All articles, patents, and other information cited herein are incorporated by reference for all purposes.

Claims (24)

1. Use of omega interferon in the manufacture of a medicament for the treatment of a viral disease in a warm-blooded animal subject, wherein an adjunctive therapeutic agent which is an inosine monophosphate dehydrogenase inhibitor is also administered to the subject.

2. The use of claim 1, wherein the viral disease comprises a hepatitis c virus infection.

3. The use of claim 2, wherein the subject exhibits primary or secondary resistance to non-omega interferon treatment.

4. The use of claim 1, wherein the viral disease comprises a yellow fever virus infection.

5. The use of any one of claims 1-4 wherein omega interferon is administered in a therapeutically effective amount of about 135 and 700 μ g/week.

6. The use of claim 5 wherein omega interferon activity is between about 27 and 420 million international units.

7. The use of any one of claims 1-6, wherein the inosine monophosphate dehydrogenase inhibitor is ribavirin or a ribavirin analog.

8. The use of any one of claims 1-6, wherein the inosine monophosphate dehydrogenase inhibitor is selected from the group consisting of mycophenolic acid, mycophenolate mofetil, mycophenolate sodium, aminothiadiazole, thiophofurin, thiazoluralin, viramidine, VX-148, VX-497, and VX-944.

9. The use of claim 7 or 8, wherein the inosine monophosphate dehydrogenase inhibitor is administered to the human subject at a therapeutically effective dose of about 200 to 4800 mg/day.

10. The use of any one of claims 1-9, wherein the omega interferon is administered enterally, parenterally or topically.

11. The use of claim 10 wherein the omega interferon is administered parenterally.

12. The use of claim 11, wherein the omega interferon is administered intramuscularly, intraperitoneally, intravenously, or subcutaneously.

13. The use of claim 12 wherein omega interferon is administered subcutaneously 3 times per week.

14. The use of claim 11 wherein the omega interferon is administered by injection.

15. The use of claim 14, wherein the omega interferon is administered by one or more daily injections.

16. The use of any one of claims 1-9, wherein the omega interferon is administered by infusion.

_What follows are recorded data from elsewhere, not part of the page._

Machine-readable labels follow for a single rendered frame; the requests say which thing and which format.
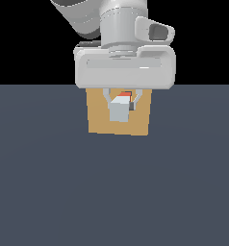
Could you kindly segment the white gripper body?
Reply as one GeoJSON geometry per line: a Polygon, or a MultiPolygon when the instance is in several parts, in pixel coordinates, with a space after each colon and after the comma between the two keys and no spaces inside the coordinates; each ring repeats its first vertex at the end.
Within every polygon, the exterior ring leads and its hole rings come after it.
{"type": "Polygon", "coordinates": [[[78,88],[169,89],[174,85],[176,55],[166,45],[145,45],[136,57],[111,58],[108,49],[74,49],[78,88]]]}

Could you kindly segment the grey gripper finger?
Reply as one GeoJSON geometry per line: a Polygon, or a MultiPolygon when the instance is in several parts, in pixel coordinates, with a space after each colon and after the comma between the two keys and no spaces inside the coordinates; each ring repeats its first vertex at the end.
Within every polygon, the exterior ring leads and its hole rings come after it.
{"type": "Polygon", "coordinates": [[[110,103],[112,102],[112,99],[110,97],[110,93],[111,93],[111,89],[110,88],[103,88],[103,96],[105,97],[108,106],[110,105],[110,103]]]}
{"type": "Polygon", "coordinates": [[[129,111],[135,111],[136,110],[137,103],[142,96],[142,89],[136,89],[136,94],[137,94],[137,96],[135,97],[135,99],[130,102],[129,111]]]}

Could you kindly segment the small white cube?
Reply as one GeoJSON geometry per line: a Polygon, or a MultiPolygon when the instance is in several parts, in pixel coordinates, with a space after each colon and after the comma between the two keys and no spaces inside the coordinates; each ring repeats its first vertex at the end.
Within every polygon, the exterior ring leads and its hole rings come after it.
{"type": "Polygon", "coordinates": [[[109,105],[110,120],[127,122],[131,103],[131,91],[120,92],[109,105]]]}

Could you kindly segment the tan box with hole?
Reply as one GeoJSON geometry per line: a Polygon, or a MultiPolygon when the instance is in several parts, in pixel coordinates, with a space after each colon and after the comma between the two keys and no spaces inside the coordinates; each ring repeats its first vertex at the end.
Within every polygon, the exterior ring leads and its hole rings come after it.
{"type": "Polygon", "coordinates": [[[129,112],[127,122],[110,120],[108,102],[102,88],[87,88],[89,132],[114,135],[148,135],[151,89],[144,89],[136,109],[129,112]]]}

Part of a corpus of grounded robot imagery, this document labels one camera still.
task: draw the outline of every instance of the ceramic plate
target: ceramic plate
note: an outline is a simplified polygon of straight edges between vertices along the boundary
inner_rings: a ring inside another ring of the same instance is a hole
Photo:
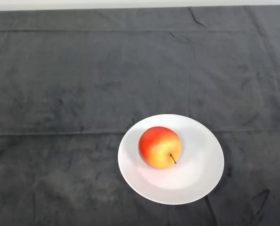
[[[140,157],[138,143],[149,128],[162,126],[177,133],[182,153],[173,167],[154,169]],[[181,115],[161,114],[135,124],[123,137],[118,151],[122,176],[137,193],[163,204],[185,204],[198,200],[219,182],[224,169],[222,148],[201,123]]]

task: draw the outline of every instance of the apple
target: apple
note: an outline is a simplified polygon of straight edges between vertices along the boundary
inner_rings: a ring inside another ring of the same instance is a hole
[[[179,160],[182,143],[179,136],[165,127],[146,130],[139,140],[139,154],[147,165],[162,170]]]

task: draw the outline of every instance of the plate rim
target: plate rim
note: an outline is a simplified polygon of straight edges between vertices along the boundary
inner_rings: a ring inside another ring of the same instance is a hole
[[[208,191],[207,193],[204,193],[203,196],[199,197],[199,198],[196,198],[196,199],[193,199],[191,201],[185,201],[185,202],[162,202],[162,201],[157,201],[157,200],[154,200],[153,198],[150,198],[150,197],[147,197],[146,195],[142,194],[140,191],[138,191],[135,187],[133,187],[130,182],[126,179],[126,177],[124,176],[124,173],[123,173],[123,170],[121,169],[120,167],[120,160],[119,160],[119,151],[120,151],[120,147],[122,145],[122,141],[124,140],[124,137],[125,135],[135,126],[137,125],[139,122],[145,120],[145,119],[148,119],[148,118],[151,118],[151,117],[156,117],[156,116],[161,116],[161,115],[166,115],[166,116],[179,116],[179,117],[183,117],[183,118],[186,118],[186,119],[190,119],[190,120],[193,120],[197,123],[199,123],[201,126],[203,126],[205,129],[207,129],[211,134],[212,136],[215,138],[216,142],[218,143],[219,147],[221,148],[221,151],[222,151],[222,160],[223,160],[223,167],[222,167],[222,172],[221,172],[221,176],[219,177],[219,179],[217,180],[216,184],[210,189],[210,191]],[[211,193],[215,187],[219,184],[221,178],[222,178],[222,175],[224,173],[224,167],[225,167],[225,157],[224,157],[224,152],[223,152],[223,149],[222,149],[222,146],[220,144],[220,142],[218,141],[218,139],[216,138],[216,136],[213,134],[213,132],[211,132],[210,129],[208,129],[205,125],[203,125],[202,123],[198,122],[197,120],[193,119],[193,118],[190,118],[190,117],[187,117],[187,116],[184,116],[184,115],[179,115],[179,114],[156,114],[156,115],[152,115],[152,116],[149,116],[149,117],[146,117],[142,120],[140,120],[139,122],[135,123],[133,126],[131,126],[124,134],[123,138],[121,139],[120,141],[120,145],[118,147],[118,166],[119,166],[119,170],[120,170],[120,173],[122,175],[122,177],[124,178],[124,180],[126,181],[126,183],[139,195],[141,195],[142,197],[150,200],[150,201],[153,201],[153,202],[156,202],[156,203],[160,203],[160,204],[165,204],[165,205],[183,205],[183,204],[187,204],[187,203],[191,203],[191,202],[195,202],[201,198],[204,198],[206,195],[208,195],[209,193]]]

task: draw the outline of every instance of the dark gray tablecloth
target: dark gray tablecloth
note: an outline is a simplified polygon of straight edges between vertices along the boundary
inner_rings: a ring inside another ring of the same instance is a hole
[[[219,185],[168,206],[117,165],[134,123],[206,125]],[[280,6],[0,12],[0,226],[280,226]]]

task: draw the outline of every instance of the white wall
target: white wall
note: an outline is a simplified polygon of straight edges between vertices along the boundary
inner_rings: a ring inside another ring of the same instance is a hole
[[[0,10],[280,5],[280,0],[0,0]]]

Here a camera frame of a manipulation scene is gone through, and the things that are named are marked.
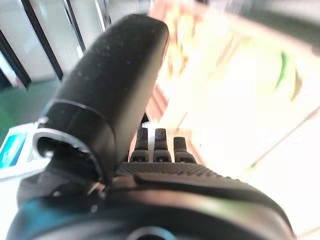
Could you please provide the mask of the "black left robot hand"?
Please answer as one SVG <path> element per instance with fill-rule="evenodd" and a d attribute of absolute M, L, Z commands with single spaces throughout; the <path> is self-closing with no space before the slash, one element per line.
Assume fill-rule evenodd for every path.
<path fill-rule="evenodd" d="M 167 25 L 130 14 L 103 32 L 47 103 L 32 148 L 49 157 L 24 178 L 9 240 L 293 240 L 283 209 L 197 164 L 175 137 L 140 126 L 169 42 Z"/>

17. The use of any one of claims 1-9, wherein omega interferon is administered at a controlled rate over time.

18. The use of claim 17, wherein omega interferon is administered using a device.

19. The use of claim 18, wherein the device comprises a pump.

20. The use of claim 19, wherein the device is implanted in the subject or external to the subject.

21. The use of claim 20, wherein the device is implanted in a subject.

22. The use of claim 21, wherein the device comprises an osmotic pump.

23. The use of any one of claims 1-22, wherein the omega interferon is a recombinant omega interferon.

24. The use of any one of claims 1-23, wherein the subject is a human.